* **PROMPT**
What is wanted is the full listing, word for word, without its pictures.
##### MATERIAL PROVIDED
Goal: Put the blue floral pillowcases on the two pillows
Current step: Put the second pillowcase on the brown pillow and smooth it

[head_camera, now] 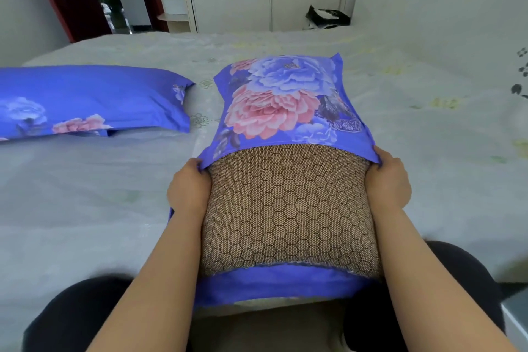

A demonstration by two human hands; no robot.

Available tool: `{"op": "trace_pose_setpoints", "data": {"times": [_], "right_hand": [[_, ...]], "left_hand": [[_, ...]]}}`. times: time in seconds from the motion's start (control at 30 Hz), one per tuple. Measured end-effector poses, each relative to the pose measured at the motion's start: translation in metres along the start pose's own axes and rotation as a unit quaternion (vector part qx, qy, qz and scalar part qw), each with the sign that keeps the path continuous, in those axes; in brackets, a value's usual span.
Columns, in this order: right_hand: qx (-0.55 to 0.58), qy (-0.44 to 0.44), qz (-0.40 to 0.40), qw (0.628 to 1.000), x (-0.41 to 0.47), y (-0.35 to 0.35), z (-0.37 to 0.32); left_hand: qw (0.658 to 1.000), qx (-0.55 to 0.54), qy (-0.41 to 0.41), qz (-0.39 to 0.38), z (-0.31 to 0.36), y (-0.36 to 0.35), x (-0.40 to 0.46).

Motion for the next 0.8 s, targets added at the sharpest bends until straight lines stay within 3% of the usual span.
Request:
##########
* **EXERCISE SOLUTION**
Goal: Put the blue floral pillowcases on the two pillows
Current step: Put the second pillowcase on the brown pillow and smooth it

[head_camera, now] 

A demonstration by two human hands; no robot.

Available tool: `{"op": "trace_pose_setpoints", "data": {"times": [_], "right_hand": [[_, ...]], "left_hand": [[_, ...]]}}`. times: time in seconds from the motion's start (control at 30 Hz), one per tuple. Measured end-effector poses, each relative to the pose measured at the motion's start: translation in metres along the start pose's own axes and rotation as a unit quaternion (vector part qx, qy, qz and scalar part qw), each with the sign that keeps the path continuous, in those axes; in brackets, a value's usual span.
Columns, in this order: right_hand: qx (-0.55 to 0.58), qy (-0.44 to 0.44), qz (-0.40 to 0.40), qw (0.628 to 1.000), x (-0.41 to 0.47), y (-0.35 to 0.35), z (-0.37 to 0.32); left_hand: qw (0.658 to 1.000), qx (-0.55 to 0.54), qy (-0.41 to 0.41), qz (-0.39 to 0.38), z (-0.31 to 0.36), y (-0.36 to 0.35), x (-0.40 to 0.46).

Motion for the next 0.8 s, targets added at the sharpest bends until straight lines stay within 3% of the usual span.
Request:

The exercise has been answered completely.